Return only the number of lines in the data below where the word "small" appears.

::: Data shown

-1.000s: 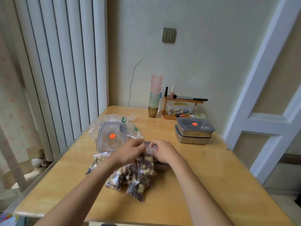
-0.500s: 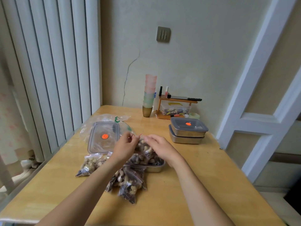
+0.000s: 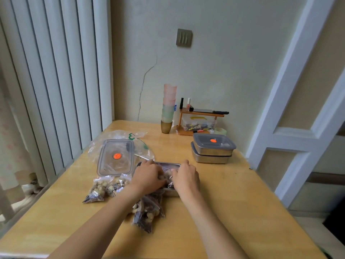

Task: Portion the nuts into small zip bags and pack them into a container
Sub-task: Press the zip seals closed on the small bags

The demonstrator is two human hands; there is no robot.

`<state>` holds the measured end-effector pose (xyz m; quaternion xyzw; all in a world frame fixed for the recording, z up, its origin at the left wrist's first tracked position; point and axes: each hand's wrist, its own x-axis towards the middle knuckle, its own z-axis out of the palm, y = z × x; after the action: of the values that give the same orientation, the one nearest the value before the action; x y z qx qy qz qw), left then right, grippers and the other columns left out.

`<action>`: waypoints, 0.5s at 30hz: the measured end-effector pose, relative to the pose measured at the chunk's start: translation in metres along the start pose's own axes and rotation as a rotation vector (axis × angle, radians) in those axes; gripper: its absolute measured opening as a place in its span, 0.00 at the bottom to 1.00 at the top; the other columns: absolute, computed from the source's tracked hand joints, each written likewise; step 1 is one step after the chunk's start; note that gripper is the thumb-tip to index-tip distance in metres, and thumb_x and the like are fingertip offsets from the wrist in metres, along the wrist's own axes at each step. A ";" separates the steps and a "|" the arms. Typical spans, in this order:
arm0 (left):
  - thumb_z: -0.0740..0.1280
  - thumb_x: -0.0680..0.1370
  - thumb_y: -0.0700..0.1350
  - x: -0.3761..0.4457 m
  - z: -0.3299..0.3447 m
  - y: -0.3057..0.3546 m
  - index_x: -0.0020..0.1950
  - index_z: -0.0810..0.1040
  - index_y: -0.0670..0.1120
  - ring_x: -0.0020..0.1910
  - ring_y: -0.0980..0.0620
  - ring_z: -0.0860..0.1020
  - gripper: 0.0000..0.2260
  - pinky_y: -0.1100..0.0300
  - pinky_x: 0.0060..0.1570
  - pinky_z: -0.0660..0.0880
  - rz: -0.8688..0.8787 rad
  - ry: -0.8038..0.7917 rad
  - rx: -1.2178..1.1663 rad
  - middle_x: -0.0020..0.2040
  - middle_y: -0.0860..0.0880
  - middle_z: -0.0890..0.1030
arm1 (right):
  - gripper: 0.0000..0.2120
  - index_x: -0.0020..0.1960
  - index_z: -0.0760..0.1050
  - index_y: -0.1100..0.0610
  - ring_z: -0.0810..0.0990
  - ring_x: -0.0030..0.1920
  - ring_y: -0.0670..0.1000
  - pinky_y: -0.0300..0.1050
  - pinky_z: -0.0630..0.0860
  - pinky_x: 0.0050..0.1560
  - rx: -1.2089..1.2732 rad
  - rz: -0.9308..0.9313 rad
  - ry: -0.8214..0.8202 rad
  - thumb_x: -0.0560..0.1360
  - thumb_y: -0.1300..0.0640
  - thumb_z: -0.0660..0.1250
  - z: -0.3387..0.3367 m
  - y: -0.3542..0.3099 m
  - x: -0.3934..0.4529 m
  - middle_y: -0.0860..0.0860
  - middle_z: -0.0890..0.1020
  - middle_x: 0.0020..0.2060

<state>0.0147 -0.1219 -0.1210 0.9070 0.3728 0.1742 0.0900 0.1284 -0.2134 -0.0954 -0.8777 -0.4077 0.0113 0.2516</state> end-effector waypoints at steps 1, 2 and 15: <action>0.68 0.75 0.60 0.000 0.001 0.000 0.50 0.85 0.54 0.57 0.49 0.70 0.12 0.57 0.57 0.71 0.019 0.007 0.027 0.51 0.51 0.75 | 0.17 0.65 0.68 0.59 0.81 0.58 0.60 0.50 0.75 0.47 -0.035 -0.004 0.020 0.83 0.49 0.65 0.000 -0.001 -0.002 0.59 0.81 0.58; 0.68 0.75 0.58 -0.001 0.001 0.001 0.48 0.85 0.52 0.56 0.49 0.70 0.12 0.58 0.57 0.71 0.043 0.010 0.041 0.47 0.52 0.73 | 0.16 0.65 0.67 0.58 0.82 0.58 0.61 0.51 0.77 0.47 -0.077 -0.015 0.039 0.84 0.50 0.65 0.000 -0.002 -0.003 0.58 0.82 0.57; 0.58 0.80 0.62 -0.010 0.004 -0.002 0.65 0.73 0.60 0.65 0.49 0.70 0.16 0.49 0.68 0.63 0.020 -0.017 0.101 0.56 0.51 0.72 | 0.14 0.68 0.74 0.56 0.78 0.63 0.57 0.50 0.75 0.58 -0.308 -0.098 -0.100 0.83 0.61 0.63 -0.010 -0.007 0.001 0.56 0.78 0.64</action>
<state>0.0086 -0.1278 -0.1282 0.9156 0.3710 0.1483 0.0454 0.1261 -0.2134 -0.0837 -0.8832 -0.4591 -0.0199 0.0937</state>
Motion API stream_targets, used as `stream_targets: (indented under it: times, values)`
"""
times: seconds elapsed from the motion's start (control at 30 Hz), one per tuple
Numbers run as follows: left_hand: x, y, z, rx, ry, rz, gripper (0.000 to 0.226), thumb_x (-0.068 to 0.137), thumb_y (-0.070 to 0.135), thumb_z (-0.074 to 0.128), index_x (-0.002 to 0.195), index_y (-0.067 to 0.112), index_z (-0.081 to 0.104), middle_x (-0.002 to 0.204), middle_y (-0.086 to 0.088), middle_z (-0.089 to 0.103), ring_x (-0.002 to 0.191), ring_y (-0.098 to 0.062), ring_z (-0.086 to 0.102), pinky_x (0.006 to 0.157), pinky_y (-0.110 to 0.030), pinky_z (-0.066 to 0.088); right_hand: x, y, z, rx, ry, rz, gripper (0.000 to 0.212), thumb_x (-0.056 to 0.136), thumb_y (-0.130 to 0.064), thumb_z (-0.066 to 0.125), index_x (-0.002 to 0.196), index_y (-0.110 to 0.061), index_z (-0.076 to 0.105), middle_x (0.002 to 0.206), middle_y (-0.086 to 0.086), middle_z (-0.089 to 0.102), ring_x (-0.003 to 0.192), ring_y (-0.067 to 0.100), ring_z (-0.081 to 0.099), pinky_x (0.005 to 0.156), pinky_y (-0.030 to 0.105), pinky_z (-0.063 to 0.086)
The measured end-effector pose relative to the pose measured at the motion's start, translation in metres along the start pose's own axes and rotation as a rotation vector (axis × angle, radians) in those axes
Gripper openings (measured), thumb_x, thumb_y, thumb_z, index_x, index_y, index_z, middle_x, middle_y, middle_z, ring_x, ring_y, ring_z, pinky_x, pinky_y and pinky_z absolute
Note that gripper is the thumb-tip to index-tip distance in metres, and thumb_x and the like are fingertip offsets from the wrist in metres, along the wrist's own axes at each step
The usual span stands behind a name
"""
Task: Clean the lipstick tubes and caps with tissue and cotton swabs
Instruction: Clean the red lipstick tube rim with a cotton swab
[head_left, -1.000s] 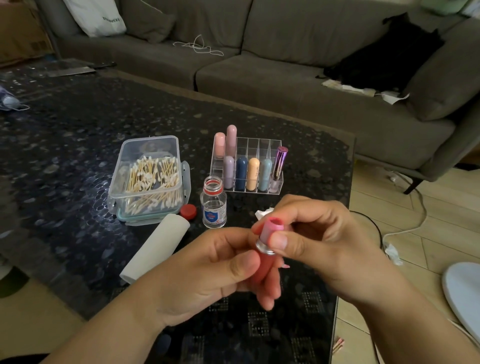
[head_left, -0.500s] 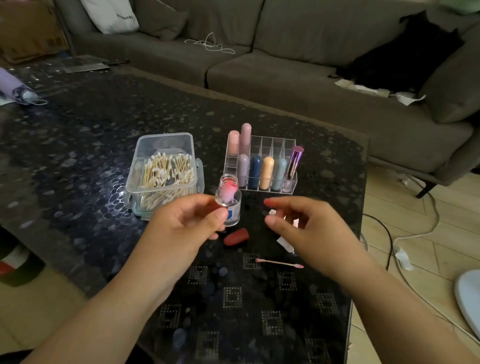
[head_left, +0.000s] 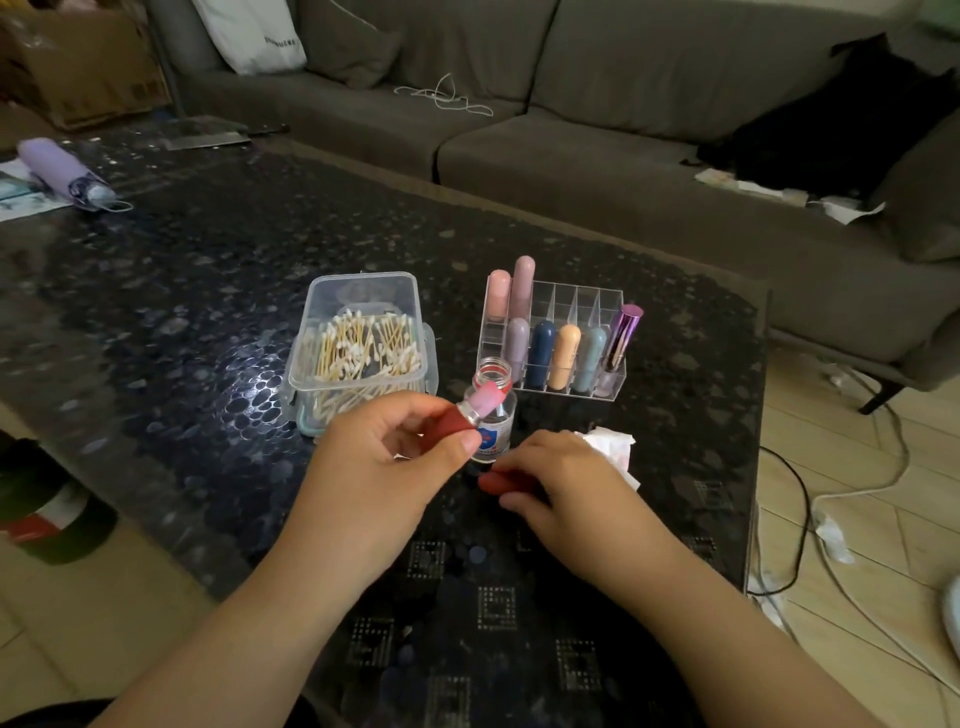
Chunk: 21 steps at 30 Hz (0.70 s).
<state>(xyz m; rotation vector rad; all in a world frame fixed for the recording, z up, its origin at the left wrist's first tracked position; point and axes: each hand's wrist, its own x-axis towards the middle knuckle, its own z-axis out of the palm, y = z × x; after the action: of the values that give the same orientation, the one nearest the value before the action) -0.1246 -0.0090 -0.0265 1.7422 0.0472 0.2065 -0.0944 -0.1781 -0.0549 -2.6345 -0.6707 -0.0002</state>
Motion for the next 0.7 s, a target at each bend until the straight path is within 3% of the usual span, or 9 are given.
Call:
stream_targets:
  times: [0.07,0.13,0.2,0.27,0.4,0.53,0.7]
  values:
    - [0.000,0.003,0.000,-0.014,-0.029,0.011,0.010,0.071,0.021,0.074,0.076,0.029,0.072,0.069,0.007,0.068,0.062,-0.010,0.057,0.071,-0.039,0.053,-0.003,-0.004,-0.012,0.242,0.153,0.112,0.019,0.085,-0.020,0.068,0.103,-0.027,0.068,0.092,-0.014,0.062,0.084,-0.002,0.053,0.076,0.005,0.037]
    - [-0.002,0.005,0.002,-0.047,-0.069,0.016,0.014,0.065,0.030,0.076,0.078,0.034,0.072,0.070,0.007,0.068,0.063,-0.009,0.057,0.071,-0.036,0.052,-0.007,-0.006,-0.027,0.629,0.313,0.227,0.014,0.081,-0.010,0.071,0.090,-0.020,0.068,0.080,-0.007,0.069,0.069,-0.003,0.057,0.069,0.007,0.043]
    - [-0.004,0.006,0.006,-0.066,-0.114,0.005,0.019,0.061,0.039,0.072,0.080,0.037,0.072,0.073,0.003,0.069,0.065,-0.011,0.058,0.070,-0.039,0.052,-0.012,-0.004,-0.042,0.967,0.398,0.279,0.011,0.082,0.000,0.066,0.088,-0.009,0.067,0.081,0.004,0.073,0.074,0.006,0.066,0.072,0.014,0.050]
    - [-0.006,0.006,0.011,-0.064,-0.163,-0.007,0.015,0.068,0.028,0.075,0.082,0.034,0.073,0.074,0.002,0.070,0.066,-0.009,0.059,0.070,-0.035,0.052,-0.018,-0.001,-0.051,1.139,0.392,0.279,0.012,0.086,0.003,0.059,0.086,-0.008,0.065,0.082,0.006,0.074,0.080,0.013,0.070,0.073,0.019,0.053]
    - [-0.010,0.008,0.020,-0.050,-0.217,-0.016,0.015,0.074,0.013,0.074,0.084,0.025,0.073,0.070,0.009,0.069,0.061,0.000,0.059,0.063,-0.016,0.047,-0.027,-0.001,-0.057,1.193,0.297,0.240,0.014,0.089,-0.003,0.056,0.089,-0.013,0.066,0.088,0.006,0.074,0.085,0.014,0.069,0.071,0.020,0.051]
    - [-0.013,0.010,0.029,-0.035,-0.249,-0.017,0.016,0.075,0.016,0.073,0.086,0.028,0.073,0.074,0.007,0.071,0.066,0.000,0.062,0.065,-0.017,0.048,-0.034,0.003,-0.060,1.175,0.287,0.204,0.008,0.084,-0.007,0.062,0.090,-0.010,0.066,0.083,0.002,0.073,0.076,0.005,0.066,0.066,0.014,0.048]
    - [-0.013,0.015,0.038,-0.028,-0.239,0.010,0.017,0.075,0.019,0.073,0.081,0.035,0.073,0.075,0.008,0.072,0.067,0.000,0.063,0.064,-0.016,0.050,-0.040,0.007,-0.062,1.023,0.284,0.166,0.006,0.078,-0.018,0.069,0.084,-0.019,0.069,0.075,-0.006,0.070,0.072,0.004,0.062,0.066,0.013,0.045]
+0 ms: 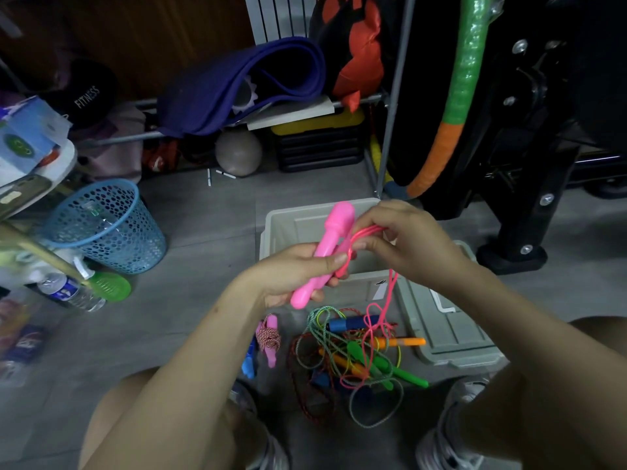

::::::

● Task response: 2